先週発売された週刊新潮2010年2月4日号を読んで私は小さくない衝撃を受けた。
週刊新潮は毎週購読している雑誌で連載されている高山正之のコラム「変見自在」を読むのを楽しみにしている。
辛口正論で一本筋の通った語り口は大いに魅力的。
買い求めるたびに最終ページに掲載されているそのコラムから読みはじめるのだ。
(ちなみに週刊文春は土屋賢二のエッセイから読みはじめる)
今週号はどんなことが書かれているのかと読みはじめると「サイゴンから来た妻と娘」で有名な故近藤紘一の名前が目に飛び込んできた。
サイゴン陥落時、同じ産経新聞記者だった高山正之にサイゴンにいる近藤紘一から「妻と娘を羽田で頼む」という依頼を筆者が受けた、というエピソードから今回のコラムは始まっていた。

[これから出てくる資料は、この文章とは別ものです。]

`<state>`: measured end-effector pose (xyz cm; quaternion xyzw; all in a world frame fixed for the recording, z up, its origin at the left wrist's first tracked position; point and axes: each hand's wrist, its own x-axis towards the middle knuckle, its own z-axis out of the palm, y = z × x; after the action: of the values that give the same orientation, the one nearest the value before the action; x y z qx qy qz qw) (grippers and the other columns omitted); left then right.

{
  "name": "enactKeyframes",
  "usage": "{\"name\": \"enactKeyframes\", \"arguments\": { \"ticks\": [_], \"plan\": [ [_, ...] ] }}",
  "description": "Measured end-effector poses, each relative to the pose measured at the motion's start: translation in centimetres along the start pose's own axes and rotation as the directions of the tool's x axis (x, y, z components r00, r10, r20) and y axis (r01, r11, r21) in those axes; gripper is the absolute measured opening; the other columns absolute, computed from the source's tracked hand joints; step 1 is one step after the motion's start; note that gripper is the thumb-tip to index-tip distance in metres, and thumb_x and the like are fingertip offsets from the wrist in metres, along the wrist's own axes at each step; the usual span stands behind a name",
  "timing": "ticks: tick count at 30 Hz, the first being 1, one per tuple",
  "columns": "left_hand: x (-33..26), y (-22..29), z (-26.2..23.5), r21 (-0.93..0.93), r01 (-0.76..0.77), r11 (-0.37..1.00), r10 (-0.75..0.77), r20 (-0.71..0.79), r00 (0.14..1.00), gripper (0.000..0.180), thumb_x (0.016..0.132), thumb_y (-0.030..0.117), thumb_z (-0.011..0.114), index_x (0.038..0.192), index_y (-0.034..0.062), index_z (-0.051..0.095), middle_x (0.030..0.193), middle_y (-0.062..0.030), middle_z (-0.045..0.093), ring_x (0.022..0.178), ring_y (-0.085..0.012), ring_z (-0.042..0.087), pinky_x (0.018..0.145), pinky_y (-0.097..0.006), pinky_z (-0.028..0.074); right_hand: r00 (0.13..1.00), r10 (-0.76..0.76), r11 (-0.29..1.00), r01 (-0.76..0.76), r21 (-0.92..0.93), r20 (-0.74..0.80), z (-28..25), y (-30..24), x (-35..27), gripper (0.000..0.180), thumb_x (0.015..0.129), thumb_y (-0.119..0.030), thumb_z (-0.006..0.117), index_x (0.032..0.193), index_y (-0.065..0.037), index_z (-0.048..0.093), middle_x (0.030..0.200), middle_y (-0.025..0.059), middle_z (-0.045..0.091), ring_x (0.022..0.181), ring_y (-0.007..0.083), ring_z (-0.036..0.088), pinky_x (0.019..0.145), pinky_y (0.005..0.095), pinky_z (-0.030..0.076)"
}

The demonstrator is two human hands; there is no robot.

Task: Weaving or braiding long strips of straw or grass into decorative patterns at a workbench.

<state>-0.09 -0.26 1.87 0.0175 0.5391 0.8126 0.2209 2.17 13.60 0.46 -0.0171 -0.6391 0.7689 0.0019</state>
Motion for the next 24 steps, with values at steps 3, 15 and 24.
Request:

私は近藤紘一の著書も大好きで『サイゴンから来た妻と娘」をはじめ、主な著作はほとんど読んでいる。
絶版されている作品はアマゾンや神田神保町の古書店でわざわざ探しだして、買い求めたくらいだ。
それら著作群のなかでも代表作「サイゴンから来た妻と娘」はとりわけ面白く、私のベトナムへの関心もこの作品を読んでから高まったくらいだった。
ところが今回のコラムを読んでいると、この「サイゴン....」の結末は、かなり悲しい物であったことを知った。
近藤紘一はそのエッセイの中で奥さんや娘ミーユンのことをかなりの愛情を込めて書いている。
日本文化の中で大胆に生きる奥さんの話や、日本人化していく娘の話はホノボノとした気分にさせてくれたものだ。
その近藤紘一が愛したベトナム人の奥さんナウ夫人は、近藤の晩年、彼が「より彼女達の済みやすい場所」として移住させたパリでなんとベトナム人の元夫と娘ミーユンの三人で住んでいたというのだ。
しかもこの事実は近藤へは内緒だったのだという。
「気落ちした様子だった」
とコラムには書かれていたが、これが病状悪化の一因になったのか、近藤紘一はパリに赴任することなく不帰の人になってしまった。
もともとコラムはベトナム人の多くがB型肝炎にかかっている、近藤もそれに感染していたのではないかという話と、1980年代にHIVなどの深刻な感染症を、朝日新聞をはじめとする日本の報道は人権などの名のもとに封印し、国民を感染の危機に陥れたという主張なのだった。
が、私にはその主張よりも「サイゴンから来た......」の意外な、そして寂しい結末を知ったことの方が強く印象に残った。
そういえば近藤紘一の遺稿集には若くして亡くなった奥さんへの恋文が収録されている。
もしかすると編者は「サイゴンから...」の結末を知っていて掲載したのかも分からない、と思った。